En este caso, las conversaciones con las demás autoridades, en particular con la autoridad de control irlandesa en protección de datos (la “Data Protection Commission Ireland”), donde está situada la sede europea de Google, no permitieron considerar que Google tenía un establecimiento principal en la Unión Europea, no siendo por tanto aplicable el mecanismo de ventanilla única anteriormente descrito. Por lo tanto, la CNIL, al igual que las demás autoridades de control europeas, son competentes para tomar decisiones respecto a las operaciones de tratamiento llevadas a cabo por Google.

En septiembre de 2018, la CNIL comenzó a realizar inspecciones con el objetivo de verificar los tratamientos de datos personales llevados a cabo por Google. Como resultado de las mismas, se observaron

dos tipos de infracciones del RGPD: por un lado, una violación del principio de licitud, lealtad y transparencia; y por otro, la falta de base de legitimación para tratar datos personales en la elaboración de anuncios personalizados.

 

Violación del principio de licitud, lealtad y transparencia

 

En primer lugar, se ha observado por parte de la autoridad de control, que la información “no es fácilmente accesible para los usuarios”. De hecho, información esencial como las finalidades de tratamiento de los datos personales, los plazos de conservación o las categorías de datos tratados, se encuentra diseminada en distintos textos, siendo sólo accesible después de realizar hasta 5 o 6 acciones en la web. Por todo ello, “el usuario no llega a ser consciente” de la magnitud de las operaciones de tratamiento llevadas a cabo.
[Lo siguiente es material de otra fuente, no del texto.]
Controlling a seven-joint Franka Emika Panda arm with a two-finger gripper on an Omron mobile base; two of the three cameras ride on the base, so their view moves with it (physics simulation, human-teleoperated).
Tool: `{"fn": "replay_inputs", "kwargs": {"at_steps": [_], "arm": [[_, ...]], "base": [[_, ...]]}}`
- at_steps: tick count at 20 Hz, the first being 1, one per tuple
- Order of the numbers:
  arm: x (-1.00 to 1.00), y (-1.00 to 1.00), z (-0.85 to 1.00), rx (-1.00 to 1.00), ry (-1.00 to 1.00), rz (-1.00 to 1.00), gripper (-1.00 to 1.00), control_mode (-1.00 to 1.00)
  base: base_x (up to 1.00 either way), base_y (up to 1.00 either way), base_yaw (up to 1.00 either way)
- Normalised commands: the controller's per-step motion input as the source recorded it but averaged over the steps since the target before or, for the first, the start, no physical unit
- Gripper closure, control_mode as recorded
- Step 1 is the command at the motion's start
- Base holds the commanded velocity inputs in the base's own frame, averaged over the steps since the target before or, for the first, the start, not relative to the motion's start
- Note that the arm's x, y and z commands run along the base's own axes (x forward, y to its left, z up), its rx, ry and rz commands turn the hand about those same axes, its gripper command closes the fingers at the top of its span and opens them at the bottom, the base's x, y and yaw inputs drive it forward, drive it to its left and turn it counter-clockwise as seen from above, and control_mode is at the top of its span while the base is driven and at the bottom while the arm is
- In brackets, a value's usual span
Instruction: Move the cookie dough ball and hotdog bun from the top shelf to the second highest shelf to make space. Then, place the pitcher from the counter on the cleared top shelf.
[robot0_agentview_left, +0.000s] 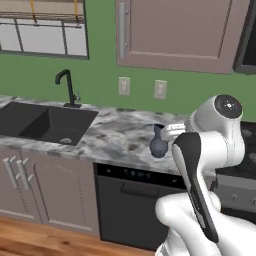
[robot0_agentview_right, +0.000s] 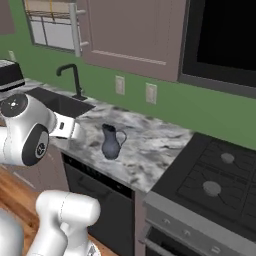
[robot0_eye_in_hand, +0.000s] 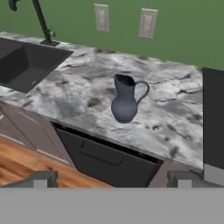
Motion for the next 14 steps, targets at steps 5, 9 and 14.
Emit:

Adicionalmente, la autoridad de control ha determinado que la información facilitada “no es clara ni exhaustiva”. En particular, la misma considera, que las finalidades del tratamiento son descritas de manera “genérica y ambigua”, al igual que ocurre con las categorías de datos tratadas. De este modo, el usuario no llega a comprender que la base de legitimación para el tratamiento de datos personales con fines publicitarios, está basada en el consentimiento y no en el interés legítimo.

Falta de base de legitimación para tratar datos personales en la elaboración de anuncios personalizados

 

Ante esta acusación, Google ha declarado que su base de legitimación es el consentimiento del usuario; argumento no aceptado por la CNIL, ya que la misma estima que al “usuario no le es posible conocer la pluralidad de servicios, sitios web y aplicaciones que intervienen en estas operaciones de tratamiento”, y que además, el consentimiento no es “ni específico ni inequívoco”.

 

Multa impuesta por la CNIL

 

En base a los argumentos esgrimidos, la autoridad de control ha decidido imponer al gigante Google, una multa de 50 millones de euros. El cálculo se ha basado en la gravedad de las infracciones observadas, y en el hecho de que no se trate de “una infracción única y limitada en el tiempo”.

Teniendo en cuenta que el modelo económico de Google, se basa en gran parte, en la elaboración de anuncios personalizados, es de su máxima responsabilidad, cumplir con sus obligaciones concernientes en materia de protección de datos.